Croatia Real Estate Market Overview
Croatia is one of the more mature and institutionally EU-aligned real estate markets in SEE, with Zagreb as the business and investment centre.
As a fully integrated member of the Eurozone and Schengen, Croatia’s political environment is the most stable in the region, yet it faces an acute demographic crisis that is shrinking the local workforce. The economy is performing strongly with growth projected at 2.5-3% over the medium term. However, the dependence on tourism creates price sensitivity, as rising costs for services begin to impact competitiveness. To address labour shortages, Croatia has seen a significant influx of non-EU workers, which is becoming a point of social and political discussion. Moreover, the government is currently under pressure to implement deeper healthcare and pension reforms to sustain long-term fiscal health.
Office Market
Zagreb’s office market is characterised by tight vacancy, supported by rental growth in prime and well-specified Class A space. Overall vacancy is now around 2%. The office stock is expanding with a modern stock currently at 1.6 million sqm. Prime rents are around €17-18 per sqm per month, while prime yields range at around 7-7.5%, keeping Zagreb relatively attractive on a risk-adjusted basis versus core CEE markets.
Croatia’s office market is highly centralised, with Zagreb accounting for the majority of modern stock, leasing activity and investment transactions. While secondary cities such as Split, Rijeka and Osijek have some office supply, these markets remain small, largely owner-occupied. Occupiers are primarily prioritising energy-efficient, ESG-compliant buildings in well-connected CBD and New Zagreb locations, while older secondary stock faces pressure. Overall, the market is relatively small but structurally stable, with prime Zagreb assets clearly outperforming and secondary cities offering niche, localised opportunities.
Industrial & Logistics Market
Industrial & logistics fundamentals are solid, supported by new supply delivery and active developer pipelines. Prime headline rents are broadly stable around €6.5-7 per sqm per month. Vacancy is low while yields are generally at 7%, depending on asset quality and location.

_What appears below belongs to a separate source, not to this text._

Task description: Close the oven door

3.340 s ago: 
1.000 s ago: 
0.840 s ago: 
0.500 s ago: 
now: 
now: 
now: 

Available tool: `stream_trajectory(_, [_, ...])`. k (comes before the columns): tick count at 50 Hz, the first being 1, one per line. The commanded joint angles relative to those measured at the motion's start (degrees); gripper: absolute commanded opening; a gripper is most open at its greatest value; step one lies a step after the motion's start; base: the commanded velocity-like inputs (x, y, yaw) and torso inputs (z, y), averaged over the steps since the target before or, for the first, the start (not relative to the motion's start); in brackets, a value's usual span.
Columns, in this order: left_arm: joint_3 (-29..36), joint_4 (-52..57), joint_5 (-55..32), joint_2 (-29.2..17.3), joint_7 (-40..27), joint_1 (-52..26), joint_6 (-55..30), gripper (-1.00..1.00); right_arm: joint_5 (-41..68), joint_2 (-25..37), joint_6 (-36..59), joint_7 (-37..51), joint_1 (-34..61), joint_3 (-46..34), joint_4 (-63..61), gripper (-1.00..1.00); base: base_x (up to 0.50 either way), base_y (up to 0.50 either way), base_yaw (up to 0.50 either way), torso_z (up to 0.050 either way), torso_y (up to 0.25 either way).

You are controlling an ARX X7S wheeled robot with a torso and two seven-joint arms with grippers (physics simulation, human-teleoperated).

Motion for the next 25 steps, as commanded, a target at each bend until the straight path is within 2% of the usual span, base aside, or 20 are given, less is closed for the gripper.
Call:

Croatia’s industrial and logistics market is primarily concentrated around Zagreb, which serves as the country’s main distribution hub due to its central location, motorway connectivity and proximity to key EU corridors. The market has expanded significantly in recent years, driven by growth in retail, e-commerce, third-party logistics and nearshoring trends, with developers actively delivering modern warehouse stock. Secondary cities such as Rijeka, Split and Osijek play more specialised and regional roles, but Zagreb remains the dominant node. Overall, the sector is considered one of the most resilient and attractive segments of the Croatian commercial real estate market.
Retail Market
Croatia continues to be led by retail parks, with ongoing development activity and strong momentum outside the very top tier of shopping centres. Prime yields are typically around 7-8% while vacancy is low, usually below 3%.
The retail market is characterised by a stable core and continued expansion of retail parks, which have become the dominant growth format in recent years. While Zagreb remains the primary retail hub, strong activity is also visible in regional cities where retail parks are capturing demand due to convenience, accessibility and lower costs compared to traditional shopping centres. Prime, well-established shopping centres in Zagreb continue to perform solidly, but the market is increasingly polarised, with secondary schemes facing stronger competition and the need for repositioning. Consumer spending is closely linked to tourism performance, making coastal locations seasonally dynamic and attractive for certain retail concepts. Retail parks are particularly appealing to investors due to their tenant mix, grocery anchors and relatively stable cash flows. Overall, the Croatian retail market is becoming more focused on accessibility and everyday convenience.
Residential Market
Croatia’s residential market is still supported by structurally strong demand, but activity softened in 2025, with apartment and house sales declining compared to 2024. Price growth is evident at the national level: residential prices, on average, increased by +13% YoY in the third quarter of 2025, with Zagreb and the Adriatic continuing to be the key demand anchors. The average unit price of apartments in Zagreb in 2025 amounted to €3,700 per sqm, €5,400 per sqm in Split and €5,100 per sqm in Dubrovnik.
The residential real estate market is supported by strong domestic demand, diaspora buyers and sustained interest from foreign purchasers, particularly along the Adriatic coast. Zagreb functions as the primary urban market, driven by end-users and stable employment fundamentals, while coastal regions are more investment- and tourism-oriented, with demand closely linked to second-home and short-term rental dynamics.
Conclusion
Croatia’s real estate market remains comparatively mature within SEE, supported by eurozone membership and stable macroeconomic fundamentals. Across sectors, performance is increasingly differentiated, with modern, well-located and energy-efficient assets clearly leading the market.
Zagreb stands out as the core office and logistics hub, offering the greatest depth and liquidity, while retail parks continue to gain prominence across the country. In the residential segment, demand is the strongest in prime Zagreb micro-locations and established coastal destinations.
Overall, the most compelling opportunities are found in high-quality, income-producing assets in strong locations, as well as tourism-supported residential projects along the Adriatic coast.